Duwe has counted 21 mass shootings between 1900 and 1966, which was the year Charles Whitman took to the University of Texas tower in Austin, part of a rampage that killed 15 people, including a pregnant woman. Two weeks before, Richard Speck had killed eight student nurses at the University of Chicago.
Both of these cases tripped off an emotional maelstrom that marked a new era of public killings in the United States; the two attacks became central points of reference in public debate and started a period when guns became more prominent weapons for such killings.
We had mass public shootings before 1966, but the frequency with which those cases occurred is less than what we’ve observed since the mid-1960s," Duwe said.

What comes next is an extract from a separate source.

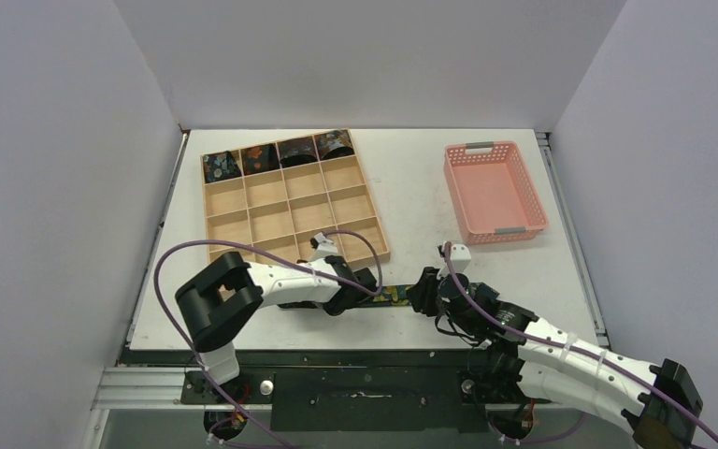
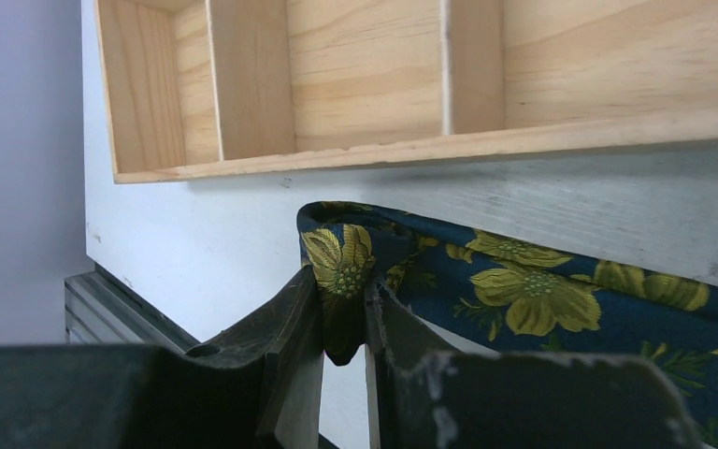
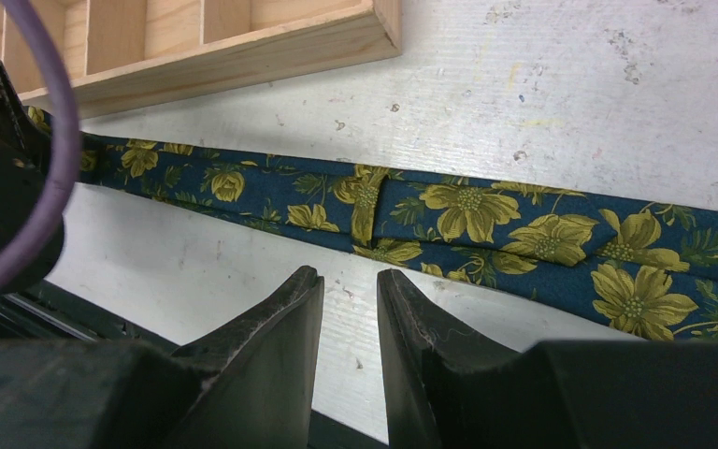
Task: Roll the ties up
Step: Pick up the tie at the center of the board.
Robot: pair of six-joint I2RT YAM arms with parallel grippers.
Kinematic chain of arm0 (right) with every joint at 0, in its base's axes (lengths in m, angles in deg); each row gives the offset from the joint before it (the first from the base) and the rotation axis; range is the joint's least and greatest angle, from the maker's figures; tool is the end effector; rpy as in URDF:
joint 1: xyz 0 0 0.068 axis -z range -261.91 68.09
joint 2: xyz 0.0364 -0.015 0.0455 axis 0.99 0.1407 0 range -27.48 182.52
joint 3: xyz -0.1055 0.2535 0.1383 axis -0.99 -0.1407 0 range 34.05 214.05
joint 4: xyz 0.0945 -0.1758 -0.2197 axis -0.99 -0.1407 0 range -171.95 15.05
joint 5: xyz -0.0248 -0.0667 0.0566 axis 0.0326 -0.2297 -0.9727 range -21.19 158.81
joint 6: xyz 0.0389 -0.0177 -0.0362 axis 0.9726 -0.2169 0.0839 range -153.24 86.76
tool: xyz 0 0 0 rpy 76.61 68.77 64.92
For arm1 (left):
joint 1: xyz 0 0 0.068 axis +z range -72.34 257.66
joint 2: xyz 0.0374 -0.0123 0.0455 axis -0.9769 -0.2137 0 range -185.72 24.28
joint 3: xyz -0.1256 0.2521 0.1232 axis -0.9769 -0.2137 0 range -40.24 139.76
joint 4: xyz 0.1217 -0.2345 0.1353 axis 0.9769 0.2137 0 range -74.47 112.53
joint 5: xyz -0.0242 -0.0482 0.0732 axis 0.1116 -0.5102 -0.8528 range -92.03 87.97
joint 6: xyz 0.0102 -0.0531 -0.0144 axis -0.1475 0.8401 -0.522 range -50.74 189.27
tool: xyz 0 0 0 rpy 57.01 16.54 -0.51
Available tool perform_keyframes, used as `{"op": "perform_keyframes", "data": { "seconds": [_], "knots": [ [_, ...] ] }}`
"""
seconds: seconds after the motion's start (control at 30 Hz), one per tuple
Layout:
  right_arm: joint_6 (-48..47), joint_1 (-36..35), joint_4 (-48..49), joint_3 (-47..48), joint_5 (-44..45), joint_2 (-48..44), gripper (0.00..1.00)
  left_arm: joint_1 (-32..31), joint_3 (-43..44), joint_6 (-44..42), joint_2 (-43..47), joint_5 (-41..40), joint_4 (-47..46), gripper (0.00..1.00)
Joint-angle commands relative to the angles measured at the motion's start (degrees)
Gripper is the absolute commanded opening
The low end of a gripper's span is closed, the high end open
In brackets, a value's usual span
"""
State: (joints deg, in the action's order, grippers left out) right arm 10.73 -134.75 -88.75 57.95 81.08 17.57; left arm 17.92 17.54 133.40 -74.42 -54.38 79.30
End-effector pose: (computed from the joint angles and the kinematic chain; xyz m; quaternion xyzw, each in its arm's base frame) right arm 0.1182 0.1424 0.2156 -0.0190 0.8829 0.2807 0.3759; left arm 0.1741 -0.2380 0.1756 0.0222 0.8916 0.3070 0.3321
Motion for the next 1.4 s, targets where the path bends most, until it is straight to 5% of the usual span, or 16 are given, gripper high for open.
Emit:
{"op": "perform_keyframes", "data": {
  "seconds": [0.0,0.17,0.67,1.03,1.27,1.37],
  "knots": [
    [0.2,0.5,-2.1,-0.5,2.8,-1.4,0.3,-2.5,5.0,5.2,-5.4,-2.9,4.8,0.0],
    [0.4,0.5,-3.3,-0.5,3.6,-2.8,0.3,-4.5,6.3,3.1,-8.2,0.4,0.5,0.0],
    [1.5,0.5,-4.4,-0.3,4.1,-3.4,0.31,-7.0,2.6,-0.5,-4.3,6.9,-8.6,0.46],
    [1.7,0.5,-4.3,0.4,4.5,-2.3,0.31,-7.6,0.9,-1.6,9.2,9.0,-8.2,0.65],
    [1.1,0.5,-1.7,-0.3,2.6,-1.5,0.3,-4.0,-9.1,-5.2,30.6,15.3,-19.7,0.63],
    [1.0,0.5,-0.6,-0.6,2.0,-0.6,0.29,1.5,-18.3,-9.1,42.7,21.9,-30.8,0.41]
  ]
}}
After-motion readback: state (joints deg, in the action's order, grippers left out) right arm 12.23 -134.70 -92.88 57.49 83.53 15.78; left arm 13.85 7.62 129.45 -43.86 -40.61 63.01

The country saw an increase in mass public killings during the 1980s and '90s, but Duwe's tallies showed that mass shootings had decreased since then. The 26 public shooting massacres he tallied between 2000 and 2009 were significantly down from the 43 cases he counted in the 1990s. (Duwe counts shootings in public places that result in four or more dead, but he excludes robberies and gang violence.)
also
Since 1900, the highest mass murder rate was in 1929. Mass public shootings are one of several types of mass murder and generally account for roughly 10-15 percent of all mass killings in the U.S.," Duwe said.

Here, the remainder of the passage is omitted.